Chevron Corp has said Thursday it will not increase its offer to buy U.S. Anadarko Petroleum after Occidental Petroleum gave a better offer.
The means Chevron will collect a $1 billion breakup fee, a windfall that it could use to purchase another driller in the Permian Basin, the engine of the American oil drilling boom, according to CNBC news.
Anadarko announced on Monday that its board had unanimously decided that Occidental’s revised $38 billion bid was superior to Chevron’s $33 billion offer.
Anadarko said it intended to break its agreement with Chevron and strike a deal with Occidental if Chevron did not submit a better offer.
Occidental offered to pay 78% cash and 22% stock for Anadarko, while the Chevron’s bid was as a 75% stock and 25% cash.
“Winning in any environment doesn’t mean winning at any cost.
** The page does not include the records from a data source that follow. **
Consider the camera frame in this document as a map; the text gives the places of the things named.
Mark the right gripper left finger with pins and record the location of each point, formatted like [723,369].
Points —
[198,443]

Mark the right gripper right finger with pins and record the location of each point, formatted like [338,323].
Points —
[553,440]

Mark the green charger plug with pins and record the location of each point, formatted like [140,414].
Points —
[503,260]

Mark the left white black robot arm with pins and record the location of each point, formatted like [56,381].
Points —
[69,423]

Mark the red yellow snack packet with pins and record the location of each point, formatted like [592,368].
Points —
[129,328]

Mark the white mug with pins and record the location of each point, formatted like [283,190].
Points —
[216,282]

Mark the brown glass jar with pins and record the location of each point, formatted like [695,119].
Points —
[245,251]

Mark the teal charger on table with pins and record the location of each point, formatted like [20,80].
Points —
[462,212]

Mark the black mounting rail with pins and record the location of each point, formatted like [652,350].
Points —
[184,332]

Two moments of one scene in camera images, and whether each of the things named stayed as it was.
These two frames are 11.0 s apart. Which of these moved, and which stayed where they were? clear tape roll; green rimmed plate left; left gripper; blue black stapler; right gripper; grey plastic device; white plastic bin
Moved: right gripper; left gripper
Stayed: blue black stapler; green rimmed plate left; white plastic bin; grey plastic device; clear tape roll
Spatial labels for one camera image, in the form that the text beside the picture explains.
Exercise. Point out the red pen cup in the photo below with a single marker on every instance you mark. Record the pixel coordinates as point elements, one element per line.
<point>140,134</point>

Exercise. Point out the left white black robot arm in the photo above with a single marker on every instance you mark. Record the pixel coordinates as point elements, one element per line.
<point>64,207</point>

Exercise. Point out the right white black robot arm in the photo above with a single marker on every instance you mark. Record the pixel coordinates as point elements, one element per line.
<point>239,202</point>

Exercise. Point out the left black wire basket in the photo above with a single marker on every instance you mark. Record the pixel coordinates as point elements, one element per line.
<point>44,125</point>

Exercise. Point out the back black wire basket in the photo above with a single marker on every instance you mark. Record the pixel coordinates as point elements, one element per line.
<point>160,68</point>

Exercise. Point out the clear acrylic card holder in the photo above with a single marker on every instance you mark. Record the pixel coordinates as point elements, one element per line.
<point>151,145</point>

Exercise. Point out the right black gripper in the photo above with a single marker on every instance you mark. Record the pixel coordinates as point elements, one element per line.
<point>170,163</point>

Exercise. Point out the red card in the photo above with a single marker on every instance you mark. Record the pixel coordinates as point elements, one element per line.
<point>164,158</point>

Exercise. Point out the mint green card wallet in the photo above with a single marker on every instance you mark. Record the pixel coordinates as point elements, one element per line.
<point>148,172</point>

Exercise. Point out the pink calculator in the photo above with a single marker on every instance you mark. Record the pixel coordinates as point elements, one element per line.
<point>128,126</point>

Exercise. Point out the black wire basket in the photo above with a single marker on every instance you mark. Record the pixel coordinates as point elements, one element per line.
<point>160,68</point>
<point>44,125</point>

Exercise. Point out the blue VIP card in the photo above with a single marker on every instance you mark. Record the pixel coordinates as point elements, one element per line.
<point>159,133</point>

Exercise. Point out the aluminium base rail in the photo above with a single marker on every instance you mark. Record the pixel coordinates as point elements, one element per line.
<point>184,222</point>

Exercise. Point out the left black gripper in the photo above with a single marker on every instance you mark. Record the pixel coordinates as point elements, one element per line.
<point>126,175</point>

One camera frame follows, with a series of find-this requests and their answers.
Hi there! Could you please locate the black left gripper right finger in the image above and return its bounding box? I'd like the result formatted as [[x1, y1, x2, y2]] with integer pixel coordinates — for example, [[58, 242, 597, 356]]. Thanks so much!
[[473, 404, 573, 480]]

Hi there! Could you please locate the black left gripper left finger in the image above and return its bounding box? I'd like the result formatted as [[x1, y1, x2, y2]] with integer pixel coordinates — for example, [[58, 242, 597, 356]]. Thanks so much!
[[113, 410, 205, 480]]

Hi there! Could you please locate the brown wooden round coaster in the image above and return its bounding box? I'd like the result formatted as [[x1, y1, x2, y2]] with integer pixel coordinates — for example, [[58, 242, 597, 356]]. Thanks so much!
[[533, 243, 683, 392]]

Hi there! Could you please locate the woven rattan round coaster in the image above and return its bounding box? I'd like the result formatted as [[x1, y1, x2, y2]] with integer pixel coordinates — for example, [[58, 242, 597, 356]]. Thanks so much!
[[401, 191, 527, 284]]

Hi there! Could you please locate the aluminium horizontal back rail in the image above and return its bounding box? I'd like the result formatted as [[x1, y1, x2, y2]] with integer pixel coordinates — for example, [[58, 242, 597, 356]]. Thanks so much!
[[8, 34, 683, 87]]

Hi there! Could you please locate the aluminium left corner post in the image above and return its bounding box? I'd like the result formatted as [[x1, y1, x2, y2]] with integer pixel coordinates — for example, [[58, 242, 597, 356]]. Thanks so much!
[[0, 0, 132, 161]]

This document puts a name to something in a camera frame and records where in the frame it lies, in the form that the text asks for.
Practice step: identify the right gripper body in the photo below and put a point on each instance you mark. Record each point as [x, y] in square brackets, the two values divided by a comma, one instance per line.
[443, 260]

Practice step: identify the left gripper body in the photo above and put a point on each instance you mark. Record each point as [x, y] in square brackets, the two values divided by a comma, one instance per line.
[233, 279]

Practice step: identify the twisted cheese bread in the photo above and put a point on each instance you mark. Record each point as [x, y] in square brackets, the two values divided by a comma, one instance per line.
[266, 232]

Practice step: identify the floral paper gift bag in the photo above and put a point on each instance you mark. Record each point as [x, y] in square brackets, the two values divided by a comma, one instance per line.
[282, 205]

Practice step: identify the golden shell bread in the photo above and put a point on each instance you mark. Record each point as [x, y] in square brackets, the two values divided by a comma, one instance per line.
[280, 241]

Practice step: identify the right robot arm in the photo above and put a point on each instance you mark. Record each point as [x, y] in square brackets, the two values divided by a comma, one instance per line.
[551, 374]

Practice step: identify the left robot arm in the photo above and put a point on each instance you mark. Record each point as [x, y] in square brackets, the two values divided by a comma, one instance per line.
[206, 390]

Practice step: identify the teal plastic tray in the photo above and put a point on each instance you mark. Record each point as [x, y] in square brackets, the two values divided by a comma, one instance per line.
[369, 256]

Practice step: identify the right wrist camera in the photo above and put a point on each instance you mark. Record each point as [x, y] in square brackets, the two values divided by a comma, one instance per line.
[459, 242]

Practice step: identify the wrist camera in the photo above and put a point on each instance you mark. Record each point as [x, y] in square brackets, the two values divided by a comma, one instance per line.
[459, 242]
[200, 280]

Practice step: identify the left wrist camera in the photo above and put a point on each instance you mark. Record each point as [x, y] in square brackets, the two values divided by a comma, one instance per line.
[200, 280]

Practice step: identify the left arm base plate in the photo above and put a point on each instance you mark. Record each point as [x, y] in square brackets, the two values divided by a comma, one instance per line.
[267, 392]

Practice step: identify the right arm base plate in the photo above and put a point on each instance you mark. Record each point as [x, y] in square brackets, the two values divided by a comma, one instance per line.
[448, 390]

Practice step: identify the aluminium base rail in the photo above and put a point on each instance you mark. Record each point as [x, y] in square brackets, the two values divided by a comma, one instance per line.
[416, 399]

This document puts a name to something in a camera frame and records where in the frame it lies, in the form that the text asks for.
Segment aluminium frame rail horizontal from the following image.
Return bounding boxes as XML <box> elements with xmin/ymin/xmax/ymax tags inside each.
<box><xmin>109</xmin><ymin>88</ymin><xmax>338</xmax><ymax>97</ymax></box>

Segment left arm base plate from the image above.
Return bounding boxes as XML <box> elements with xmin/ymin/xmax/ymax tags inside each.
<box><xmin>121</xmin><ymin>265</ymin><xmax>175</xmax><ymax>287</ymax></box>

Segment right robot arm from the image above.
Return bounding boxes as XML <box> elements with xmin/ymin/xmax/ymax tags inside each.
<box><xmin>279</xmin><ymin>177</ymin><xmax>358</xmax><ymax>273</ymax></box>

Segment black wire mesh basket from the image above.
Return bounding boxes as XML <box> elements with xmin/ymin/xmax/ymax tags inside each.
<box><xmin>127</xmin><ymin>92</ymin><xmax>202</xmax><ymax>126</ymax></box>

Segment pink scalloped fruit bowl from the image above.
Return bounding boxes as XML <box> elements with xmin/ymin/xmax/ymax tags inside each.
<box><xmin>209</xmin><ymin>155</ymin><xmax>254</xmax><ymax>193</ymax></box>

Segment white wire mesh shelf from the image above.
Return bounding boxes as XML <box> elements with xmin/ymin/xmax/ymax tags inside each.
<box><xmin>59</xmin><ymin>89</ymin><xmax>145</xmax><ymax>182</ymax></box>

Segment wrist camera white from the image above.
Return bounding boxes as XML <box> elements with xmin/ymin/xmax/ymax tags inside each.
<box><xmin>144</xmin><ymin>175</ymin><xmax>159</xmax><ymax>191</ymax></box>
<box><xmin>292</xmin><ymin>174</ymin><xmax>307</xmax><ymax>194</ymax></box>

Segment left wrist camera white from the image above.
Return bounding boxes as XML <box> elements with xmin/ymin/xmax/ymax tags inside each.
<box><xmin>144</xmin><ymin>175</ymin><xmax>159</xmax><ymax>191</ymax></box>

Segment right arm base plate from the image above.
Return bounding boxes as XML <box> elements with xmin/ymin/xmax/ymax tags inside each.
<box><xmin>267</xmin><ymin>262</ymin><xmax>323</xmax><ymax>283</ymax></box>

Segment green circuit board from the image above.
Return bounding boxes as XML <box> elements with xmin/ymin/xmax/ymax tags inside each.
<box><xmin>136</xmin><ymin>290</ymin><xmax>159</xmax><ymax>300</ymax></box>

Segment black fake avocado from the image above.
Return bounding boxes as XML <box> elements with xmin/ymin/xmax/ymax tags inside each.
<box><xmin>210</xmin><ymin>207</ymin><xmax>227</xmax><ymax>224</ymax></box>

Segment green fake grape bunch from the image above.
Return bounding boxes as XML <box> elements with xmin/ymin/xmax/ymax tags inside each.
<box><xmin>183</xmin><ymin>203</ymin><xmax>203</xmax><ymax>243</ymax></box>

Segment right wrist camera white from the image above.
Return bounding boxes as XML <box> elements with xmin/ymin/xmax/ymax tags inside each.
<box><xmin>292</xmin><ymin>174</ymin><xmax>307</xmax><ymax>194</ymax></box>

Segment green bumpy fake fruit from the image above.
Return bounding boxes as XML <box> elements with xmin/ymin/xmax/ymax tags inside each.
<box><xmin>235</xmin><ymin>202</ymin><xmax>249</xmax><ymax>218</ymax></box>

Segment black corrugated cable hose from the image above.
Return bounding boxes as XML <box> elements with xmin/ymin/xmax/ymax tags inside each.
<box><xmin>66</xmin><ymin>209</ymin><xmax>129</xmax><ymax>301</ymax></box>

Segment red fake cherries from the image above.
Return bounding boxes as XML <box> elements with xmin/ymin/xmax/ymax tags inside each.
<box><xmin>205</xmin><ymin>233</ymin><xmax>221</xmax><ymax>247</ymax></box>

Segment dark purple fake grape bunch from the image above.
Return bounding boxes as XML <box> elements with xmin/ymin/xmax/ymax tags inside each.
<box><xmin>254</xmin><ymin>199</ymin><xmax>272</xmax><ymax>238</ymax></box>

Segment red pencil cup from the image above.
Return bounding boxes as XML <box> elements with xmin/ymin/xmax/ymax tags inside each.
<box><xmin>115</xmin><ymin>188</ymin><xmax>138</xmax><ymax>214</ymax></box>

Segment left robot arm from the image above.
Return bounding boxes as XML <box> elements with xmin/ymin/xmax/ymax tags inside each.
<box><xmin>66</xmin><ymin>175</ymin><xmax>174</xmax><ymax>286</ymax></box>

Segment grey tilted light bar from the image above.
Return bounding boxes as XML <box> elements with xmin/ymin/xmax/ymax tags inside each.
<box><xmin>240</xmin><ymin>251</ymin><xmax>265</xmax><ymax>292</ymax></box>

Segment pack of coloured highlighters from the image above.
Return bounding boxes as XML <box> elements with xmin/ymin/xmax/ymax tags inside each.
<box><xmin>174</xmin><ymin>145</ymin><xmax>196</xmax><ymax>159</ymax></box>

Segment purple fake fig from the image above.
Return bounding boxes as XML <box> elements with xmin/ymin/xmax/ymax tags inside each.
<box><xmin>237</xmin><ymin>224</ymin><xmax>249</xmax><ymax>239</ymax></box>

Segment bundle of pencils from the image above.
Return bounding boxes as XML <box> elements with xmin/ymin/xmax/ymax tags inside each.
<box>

Cost and capital discipline always matter, and we will not dilute our returns or erode value for our shareholders for the sake of doing a deal,” Chevron Chairman and CEO Michael Wirth said in a statement.
If the deal had been successful, Chevron, a major player in the Permian, would have acquired Anadarko’s large acreage in the Permian region- from western Texas to southeastern New Mexico.
The fallout has placed pressure on the oil major’s plan to double its production from the basin by 2023.
After Chevron lost out, Occidental secured a $10 billion investment from Berkshire Hathaway and arranged to sell Anadarko’s African operations to French oil giant Total for $8.8 billion.